After a few weeks of tenaciously playing the hunt and wait game that job-searching involves, I took a couple days to see more of this beauty-filled country before hunkering down and working. Two days in the West Coast with my homestay family was no disappointment! Driving through the Canterbury Plains to the Southern Alps via Arthur's Pass was undoubtedly breathtaking and only slightly nail-biting. We traveled through one lane bridges - sometimes shared with trains as well - over braided rivers, hugged the curves as we met campervan after campervan, and searched for music to fit the mood of the ever-changing weather. After checking in to our beachside motel and placing our complimentary milk jug in the fridge (what would tea be without milk?!?!), we drove off to all the family's favorite spots. In just over 24 hours, we searched for greenstone on Nine Mile Beach, tramped our way through a hidden path to a secret beach to watch the tide, slipped and slid around Punakaiki Cavern, and had a bonfire on the beach complete with sausages, smores (NZ-style), and our own set of fireworks. We also spotted a fair share of livestock, walked across the swinging bridge in the rain at Hokitika Gorge, did some adrenaline-pumping off-roading, and spotted the most beautiful rainbows nestled in the mountain peaks on the way home. A few firsts happened on this trip: I discovered the goodness of Jaffas - a orange candy-coated chocolate that tastes just like a Sixlet (my favorite childhood candy) only bigger and definitely more mouth-satisfying; I sat around a fire on the beach (glorious!); and tried the rich and creamy Manuka honey that NZ prides itself on. Two days of jam-packed fun!

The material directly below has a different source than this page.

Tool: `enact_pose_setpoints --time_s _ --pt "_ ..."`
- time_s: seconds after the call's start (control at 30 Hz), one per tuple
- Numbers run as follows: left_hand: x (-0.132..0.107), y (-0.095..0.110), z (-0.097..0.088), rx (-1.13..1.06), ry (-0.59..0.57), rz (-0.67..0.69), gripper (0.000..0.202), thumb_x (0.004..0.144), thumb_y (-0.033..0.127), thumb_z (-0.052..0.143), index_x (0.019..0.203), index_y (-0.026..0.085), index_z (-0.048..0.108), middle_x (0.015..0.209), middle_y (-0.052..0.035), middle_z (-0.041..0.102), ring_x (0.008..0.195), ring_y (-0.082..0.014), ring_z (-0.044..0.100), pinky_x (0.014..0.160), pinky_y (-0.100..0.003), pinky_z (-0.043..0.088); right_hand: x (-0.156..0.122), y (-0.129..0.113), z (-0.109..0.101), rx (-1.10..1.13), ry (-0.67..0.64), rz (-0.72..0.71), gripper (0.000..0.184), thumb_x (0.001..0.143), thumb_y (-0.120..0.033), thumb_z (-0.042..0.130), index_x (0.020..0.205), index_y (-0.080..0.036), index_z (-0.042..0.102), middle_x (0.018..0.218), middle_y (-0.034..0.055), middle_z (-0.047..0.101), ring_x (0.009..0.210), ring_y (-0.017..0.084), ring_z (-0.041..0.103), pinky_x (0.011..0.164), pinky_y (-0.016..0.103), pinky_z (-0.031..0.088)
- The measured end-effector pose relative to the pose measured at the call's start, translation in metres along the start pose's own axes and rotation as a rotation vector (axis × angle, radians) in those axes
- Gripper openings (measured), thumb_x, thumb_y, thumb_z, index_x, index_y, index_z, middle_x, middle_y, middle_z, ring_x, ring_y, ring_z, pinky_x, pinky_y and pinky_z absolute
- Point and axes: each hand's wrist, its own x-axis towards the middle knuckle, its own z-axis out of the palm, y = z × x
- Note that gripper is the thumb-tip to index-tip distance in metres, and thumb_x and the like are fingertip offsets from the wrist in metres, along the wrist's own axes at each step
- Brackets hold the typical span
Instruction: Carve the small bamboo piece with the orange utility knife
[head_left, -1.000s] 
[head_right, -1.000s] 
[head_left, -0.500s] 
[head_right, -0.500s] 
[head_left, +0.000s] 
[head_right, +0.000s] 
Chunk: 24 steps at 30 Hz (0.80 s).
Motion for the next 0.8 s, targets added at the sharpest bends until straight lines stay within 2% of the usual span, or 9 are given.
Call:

To continue feeding the thrill-seeking adventurous spirit that invades every visitor in this island of a country, I went for a white water rafting trip down the Rangitata River yesterday. It was my first time on Grade 5 rapids and to experience that with the backdrop of the Gorge (also the backdrop for the scene of Edoras in The Lord of the Rings) was enough to make my heart rate rise to a wild level. In three hours of rafting, we had the opportunity to jump off a 3 meter cliff and a 9 meter cliff. And since I've embraced the motto "Do it now, you'll never get the chance again!" I jumped off of both. Being in a wetsuit kept me warm so the chill of the glacial water wasn't as shocking as the fact of knowing I was swimming in untamable rapid water! (I'm front, right in the raft below...)

Enough thrill for one week, well, a few days anyway. Back to reading, journaling, and hopefully starting a job in a few days. Speaking of reading, I've been delving into Scripture - experiencing it in a new way - discovering again the lives of the apostles, the accounts of their journeys as they spread the good news of the gospel of Jesus. As I read the other day, it hit me that the Bible is the same as it was a thousand years ago, the same as it will be in another 200 years. As we read it, God speaks through the same stories over and over - often offering reminders of hope, guidance, encouragement, and sometimes new lessons are revealed. So when I'm frustrated with myself for needing to learn the same lessons over and over, I can see that God knew that would happen - so He provided Scripture to remind me over and over. It's unchanging, but always relevant. He's unchanging, but always just what I need. That doesn't mean I should settle for learning the same lessons over, but I can rest in knowing God expects it and loves me in the midst of that.